***** Available data
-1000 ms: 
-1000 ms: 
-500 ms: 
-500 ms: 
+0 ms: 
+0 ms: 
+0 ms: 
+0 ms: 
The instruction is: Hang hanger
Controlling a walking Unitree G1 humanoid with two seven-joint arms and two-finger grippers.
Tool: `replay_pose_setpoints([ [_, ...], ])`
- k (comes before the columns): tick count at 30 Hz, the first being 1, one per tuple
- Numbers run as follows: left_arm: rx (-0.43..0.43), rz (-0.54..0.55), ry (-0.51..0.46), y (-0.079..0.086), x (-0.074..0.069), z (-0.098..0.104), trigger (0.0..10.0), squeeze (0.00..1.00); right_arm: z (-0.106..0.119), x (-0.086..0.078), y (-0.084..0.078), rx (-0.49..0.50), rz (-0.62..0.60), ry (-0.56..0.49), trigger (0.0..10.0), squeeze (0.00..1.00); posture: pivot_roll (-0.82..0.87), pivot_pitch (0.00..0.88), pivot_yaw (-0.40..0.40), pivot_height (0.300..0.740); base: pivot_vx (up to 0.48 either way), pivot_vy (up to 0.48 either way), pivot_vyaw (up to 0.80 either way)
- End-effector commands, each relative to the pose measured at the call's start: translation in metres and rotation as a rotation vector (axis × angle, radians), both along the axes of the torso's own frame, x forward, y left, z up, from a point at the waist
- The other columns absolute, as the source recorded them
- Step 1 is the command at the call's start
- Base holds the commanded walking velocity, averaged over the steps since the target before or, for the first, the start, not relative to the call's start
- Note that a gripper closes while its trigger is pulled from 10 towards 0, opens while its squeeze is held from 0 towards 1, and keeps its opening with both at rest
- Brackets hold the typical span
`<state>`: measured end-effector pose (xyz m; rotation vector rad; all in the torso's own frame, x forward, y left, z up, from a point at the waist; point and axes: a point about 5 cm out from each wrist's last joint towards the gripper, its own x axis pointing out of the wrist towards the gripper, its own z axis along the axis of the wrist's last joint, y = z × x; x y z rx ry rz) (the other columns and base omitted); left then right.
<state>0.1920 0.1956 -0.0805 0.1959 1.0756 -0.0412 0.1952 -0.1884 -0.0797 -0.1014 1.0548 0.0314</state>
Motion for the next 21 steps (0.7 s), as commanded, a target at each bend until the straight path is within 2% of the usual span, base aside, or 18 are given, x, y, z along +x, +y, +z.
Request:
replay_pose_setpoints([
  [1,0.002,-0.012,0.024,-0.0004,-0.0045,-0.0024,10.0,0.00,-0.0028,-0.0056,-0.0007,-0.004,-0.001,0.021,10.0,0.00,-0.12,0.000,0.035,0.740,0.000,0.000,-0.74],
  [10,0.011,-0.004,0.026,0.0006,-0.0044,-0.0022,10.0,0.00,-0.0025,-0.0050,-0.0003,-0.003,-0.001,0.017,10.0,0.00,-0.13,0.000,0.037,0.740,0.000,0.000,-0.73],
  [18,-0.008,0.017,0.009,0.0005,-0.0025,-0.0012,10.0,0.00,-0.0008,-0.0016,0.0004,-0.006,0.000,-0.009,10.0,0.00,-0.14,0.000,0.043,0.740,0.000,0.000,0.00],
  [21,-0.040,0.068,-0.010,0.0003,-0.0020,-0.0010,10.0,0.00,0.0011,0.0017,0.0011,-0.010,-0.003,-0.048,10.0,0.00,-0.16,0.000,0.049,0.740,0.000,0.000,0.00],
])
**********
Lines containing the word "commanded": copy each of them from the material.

• [Answer section]
- Base holds the commanded walking velocity, averaged over the steps since the target before or, for the first, the start, not relative to the call's start
Motion for the next 21 steps (0.7 s), as commanded, a target at each bend until the straight path is within 2% of the usual span, base aside, or 18 are given, x, y, z along +x, +y, +z.

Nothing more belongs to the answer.